Hypertension
- Discipline: Hypertension
- Language: English
- Edited by: Rhian M. Touyz

Publication details
- History: 1979-present
- Publisher: Lippincott Williams & Wilkins on behalf of the American Heart Association
- Frequency: Monthly
- Open access: Hybrid, delayed, after 12 months
- Impact factor: 10.190 (2020)

Standard abbreviations
- ISO 4: Hypertension

Indexing
- CODEN: HPRTDN
- ISSN: 0194-911X (print) 1524-4563 (web)
- LCCN: 80645000
- OCLC no.: 4798824

Links
- Journal homepage; Online archive;

= Hypertension (journal) =

Hypertension is a monthly peer-reviewed scientific journal that was established in 1979. It is published on behalf of the American Heart Association by Lippincott Williams & Wilkins. The editor-in-chief is Rhian M. Touyz. The journal publishes original manuscripts, invited review summaries, invited case-based reviews, recent study highlights, invited brief commentaries, scientific or technical tutorials, letters to the editor, and novel findings of unusual interest. It covers all aspects of research on hypertension, including pathophysiology, blood pressure regulation, clinical treatment, and prevention.

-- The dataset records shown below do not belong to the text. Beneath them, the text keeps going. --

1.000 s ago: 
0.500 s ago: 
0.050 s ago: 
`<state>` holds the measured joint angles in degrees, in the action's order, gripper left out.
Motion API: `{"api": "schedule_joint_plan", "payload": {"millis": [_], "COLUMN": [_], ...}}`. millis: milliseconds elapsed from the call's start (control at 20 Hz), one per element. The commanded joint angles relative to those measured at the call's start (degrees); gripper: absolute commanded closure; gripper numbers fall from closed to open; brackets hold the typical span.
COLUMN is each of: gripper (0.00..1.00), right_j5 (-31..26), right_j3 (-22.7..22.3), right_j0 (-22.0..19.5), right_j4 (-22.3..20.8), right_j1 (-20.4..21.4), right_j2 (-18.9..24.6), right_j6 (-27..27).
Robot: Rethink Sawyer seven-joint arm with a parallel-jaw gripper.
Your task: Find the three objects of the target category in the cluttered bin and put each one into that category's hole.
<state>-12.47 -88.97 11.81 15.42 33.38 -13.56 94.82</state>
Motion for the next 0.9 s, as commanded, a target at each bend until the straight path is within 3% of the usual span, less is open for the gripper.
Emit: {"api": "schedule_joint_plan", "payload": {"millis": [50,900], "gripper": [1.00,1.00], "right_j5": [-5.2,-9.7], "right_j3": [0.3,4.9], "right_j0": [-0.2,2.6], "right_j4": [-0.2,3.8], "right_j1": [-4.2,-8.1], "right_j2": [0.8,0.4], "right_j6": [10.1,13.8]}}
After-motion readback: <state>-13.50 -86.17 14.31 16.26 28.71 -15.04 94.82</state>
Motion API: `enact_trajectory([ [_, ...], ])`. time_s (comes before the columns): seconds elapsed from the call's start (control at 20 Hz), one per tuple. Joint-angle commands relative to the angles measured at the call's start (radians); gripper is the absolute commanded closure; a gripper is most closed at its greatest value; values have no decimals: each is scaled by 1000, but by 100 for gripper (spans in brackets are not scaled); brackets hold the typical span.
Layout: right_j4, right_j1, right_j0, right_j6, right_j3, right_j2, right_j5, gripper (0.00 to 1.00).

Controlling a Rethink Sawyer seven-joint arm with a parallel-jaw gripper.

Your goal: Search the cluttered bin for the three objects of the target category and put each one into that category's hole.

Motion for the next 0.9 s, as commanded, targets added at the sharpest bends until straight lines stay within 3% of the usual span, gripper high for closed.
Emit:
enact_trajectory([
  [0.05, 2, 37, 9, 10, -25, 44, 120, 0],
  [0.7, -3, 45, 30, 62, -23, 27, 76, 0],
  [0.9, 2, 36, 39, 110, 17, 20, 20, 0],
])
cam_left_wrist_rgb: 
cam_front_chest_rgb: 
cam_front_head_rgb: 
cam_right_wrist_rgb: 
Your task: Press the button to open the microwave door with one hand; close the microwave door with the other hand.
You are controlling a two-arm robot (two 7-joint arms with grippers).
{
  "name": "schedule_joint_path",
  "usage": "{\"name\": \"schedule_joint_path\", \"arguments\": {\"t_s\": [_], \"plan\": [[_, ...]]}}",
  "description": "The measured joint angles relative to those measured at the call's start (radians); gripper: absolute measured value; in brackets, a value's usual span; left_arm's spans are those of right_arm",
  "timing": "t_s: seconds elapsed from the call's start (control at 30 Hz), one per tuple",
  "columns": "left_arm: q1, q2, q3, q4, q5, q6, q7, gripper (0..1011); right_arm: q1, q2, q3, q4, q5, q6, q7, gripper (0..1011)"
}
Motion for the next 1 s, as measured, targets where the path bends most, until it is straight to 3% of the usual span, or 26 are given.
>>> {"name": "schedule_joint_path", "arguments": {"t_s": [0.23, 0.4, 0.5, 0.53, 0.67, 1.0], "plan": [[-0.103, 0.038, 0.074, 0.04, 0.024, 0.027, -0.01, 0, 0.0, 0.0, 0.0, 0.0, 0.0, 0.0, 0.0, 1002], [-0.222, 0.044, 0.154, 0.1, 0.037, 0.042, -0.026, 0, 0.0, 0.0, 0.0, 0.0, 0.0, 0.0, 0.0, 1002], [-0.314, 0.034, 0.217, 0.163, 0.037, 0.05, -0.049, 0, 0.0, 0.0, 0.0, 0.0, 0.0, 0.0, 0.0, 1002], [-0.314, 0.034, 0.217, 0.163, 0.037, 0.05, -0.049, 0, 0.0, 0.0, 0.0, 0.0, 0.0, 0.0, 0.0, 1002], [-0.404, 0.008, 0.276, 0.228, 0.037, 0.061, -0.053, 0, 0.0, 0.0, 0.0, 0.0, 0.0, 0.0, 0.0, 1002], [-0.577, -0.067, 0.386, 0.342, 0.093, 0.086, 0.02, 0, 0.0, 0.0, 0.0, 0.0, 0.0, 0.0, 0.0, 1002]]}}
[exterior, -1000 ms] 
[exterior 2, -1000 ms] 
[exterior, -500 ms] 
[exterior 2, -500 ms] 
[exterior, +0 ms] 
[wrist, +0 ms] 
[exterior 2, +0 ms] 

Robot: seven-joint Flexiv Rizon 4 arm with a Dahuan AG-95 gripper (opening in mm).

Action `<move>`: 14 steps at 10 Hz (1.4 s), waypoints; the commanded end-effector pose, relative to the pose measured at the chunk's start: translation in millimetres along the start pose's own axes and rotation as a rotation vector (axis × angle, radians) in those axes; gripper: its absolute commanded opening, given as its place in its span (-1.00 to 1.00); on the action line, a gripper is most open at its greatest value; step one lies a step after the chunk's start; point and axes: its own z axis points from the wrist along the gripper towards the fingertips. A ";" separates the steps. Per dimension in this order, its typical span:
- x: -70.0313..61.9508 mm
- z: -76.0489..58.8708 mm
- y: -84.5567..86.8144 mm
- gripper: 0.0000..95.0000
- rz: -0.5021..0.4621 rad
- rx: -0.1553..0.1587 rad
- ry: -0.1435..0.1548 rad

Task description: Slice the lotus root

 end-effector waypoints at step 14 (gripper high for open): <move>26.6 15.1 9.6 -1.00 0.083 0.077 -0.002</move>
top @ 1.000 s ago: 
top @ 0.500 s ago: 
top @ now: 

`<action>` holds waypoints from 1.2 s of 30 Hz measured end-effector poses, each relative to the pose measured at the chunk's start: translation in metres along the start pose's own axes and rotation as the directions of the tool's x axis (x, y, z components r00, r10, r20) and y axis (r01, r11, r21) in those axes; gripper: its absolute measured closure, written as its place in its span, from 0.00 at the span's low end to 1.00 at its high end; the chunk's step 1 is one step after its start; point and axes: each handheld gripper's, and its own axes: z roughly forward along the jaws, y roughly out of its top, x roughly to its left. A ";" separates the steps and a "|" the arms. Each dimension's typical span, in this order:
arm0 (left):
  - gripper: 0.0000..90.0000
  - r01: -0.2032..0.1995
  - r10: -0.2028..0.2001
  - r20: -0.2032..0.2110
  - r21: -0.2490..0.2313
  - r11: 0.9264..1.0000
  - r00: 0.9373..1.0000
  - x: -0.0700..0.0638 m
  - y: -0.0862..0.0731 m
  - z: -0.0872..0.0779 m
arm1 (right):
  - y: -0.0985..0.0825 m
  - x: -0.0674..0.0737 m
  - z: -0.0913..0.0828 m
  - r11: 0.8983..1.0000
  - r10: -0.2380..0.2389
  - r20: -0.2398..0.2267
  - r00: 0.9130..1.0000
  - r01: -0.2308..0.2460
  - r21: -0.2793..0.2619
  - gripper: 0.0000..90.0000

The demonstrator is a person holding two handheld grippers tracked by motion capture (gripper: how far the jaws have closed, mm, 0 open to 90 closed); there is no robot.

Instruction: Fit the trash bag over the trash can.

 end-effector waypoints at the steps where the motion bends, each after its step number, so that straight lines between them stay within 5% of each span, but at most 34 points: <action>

==Abstracting and indexing==
The journal is abstracted and indexed in:

- Biological Abstracts
- BIOSIS Previews
- CAB Abstracts
- Chemical Abstracts Service
- CINAHL
- Current Contents/Clinical Medicine
- Current Contents/Life Sciences
- Embase
- Index Medicus/MEDLINE/PubMed
- PASCAL
- Science Citation Index
- Scopus

According to the Journal Citation Reports, the journal has a 2020 impact factor of 10.190.